A function that imports the results from an InFusion run nto a list of Fusion objects.

Usage

import_infusion(filename, genome_version, limit)

Arguments

filename

Filename for the jaffa_results.csv file.

genome_version

Which genome was used in mapping (hg19, hg38, etc.).

limit

A limit on how many lines to read.

Value

A list of Fusion objects.

Examples

infusionData <- system.file(
  "extdata",
  "infusion_fusions.txt",
  package = "chimeraviz")
fusions <- import_infusion(infusionData, "hg19", 3)
# This should import a list of 3 fusions described in Fusion objects.

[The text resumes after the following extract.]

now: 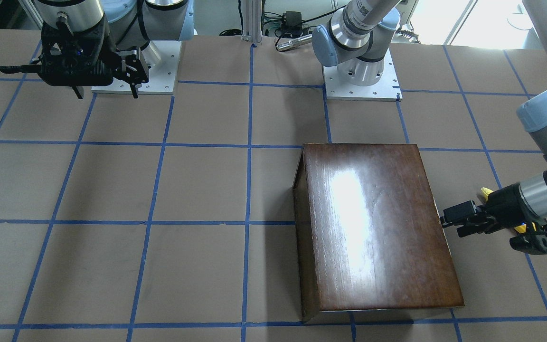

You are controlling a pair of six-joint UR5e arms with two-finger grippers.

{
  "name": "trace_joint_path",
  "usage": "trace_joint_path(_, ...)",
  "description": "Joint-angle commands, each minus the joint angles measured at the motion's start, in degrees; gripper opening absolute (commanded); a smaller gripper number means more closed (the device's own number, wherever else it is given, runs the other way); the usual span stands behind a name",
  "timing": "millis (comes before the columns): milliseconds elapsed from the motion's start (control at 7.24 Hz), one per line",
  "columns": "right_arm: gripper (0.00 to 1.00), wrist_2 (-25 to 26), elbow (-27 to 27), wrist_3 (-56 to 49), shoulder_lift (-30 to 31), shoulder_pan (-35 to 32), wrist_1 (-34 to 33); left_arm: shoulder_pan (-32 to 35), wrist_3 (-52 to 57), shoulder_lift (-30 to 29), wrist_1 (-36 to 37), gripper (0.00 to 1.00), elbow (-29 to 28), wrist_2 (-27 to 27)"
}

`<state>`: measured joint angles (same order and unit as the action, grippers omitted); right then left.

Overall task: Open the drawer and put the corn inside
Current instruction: 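Hook the left gripper onto the white drawer handle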

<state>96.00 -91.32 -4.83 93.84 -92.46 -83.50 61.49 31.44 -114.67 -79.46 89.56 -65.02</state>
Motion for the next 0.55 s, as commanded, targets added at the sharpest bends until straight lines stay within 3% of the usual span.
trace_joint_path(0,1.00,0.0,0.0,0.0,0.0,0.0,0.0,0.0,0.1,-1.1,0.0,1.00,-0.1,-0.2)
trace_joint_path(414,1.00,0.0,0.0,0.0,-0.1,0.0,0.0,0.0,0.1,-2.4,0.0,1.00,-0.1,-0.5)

Import results from a JAFFA run into a list of Fusion objects.

Description

A function that imports the results from a JAFFA run, typically from a jaffa_results.csv file, into a list of Fusion objects.

Usage

import_jaffa(filename, genome_version, limit)

Arguments

filename

Filename for the jaffa_results.csv file.

genome_version

Which genome was used in mapping (hg19, hg38, etc.).

limit

A limit on how many lines to read.

Value

A list of Fusion objects.

Examples

jaffaData <- system.file(
  "extdata",
  "jaffa_results.csv",
  package = "chimeraviz")
fusions <- import_jaffa(jaffaData, "hg19", 3)
# This should import a list of 3 fusions described in Fusion objects.

Import results from a oncofuse run into a list of Fusion objects.

Description

A function that imports the results from a oncofuse run, typically from a results.filtered.tsv file, into a list of Fusion objects.

Usage

import_oncofuse(filename, genome_version, limit)

Arguments

filename

Filename for the oncofuse results .tsv file.

genome_version

Which genome was used in mapping (hg19, hg38, etc.).

limit

A limit on how many lines to read.

Details

This import function was contributed by Lavinia G, ref https://github.com/stianlagstad/chimeraviz/issues/47#issuecomment-409773158

Value

A list of Fusion objects.

Examples

oncofuse833ke <- system.file(
  "extdata",
  "oncofuse.outfile",
  package="chimeraviz")
fusions <- import_oncofuse(oncofuse833ke, "hg19", 3)
# This should import a list of 3 fusions described in Fusion objects.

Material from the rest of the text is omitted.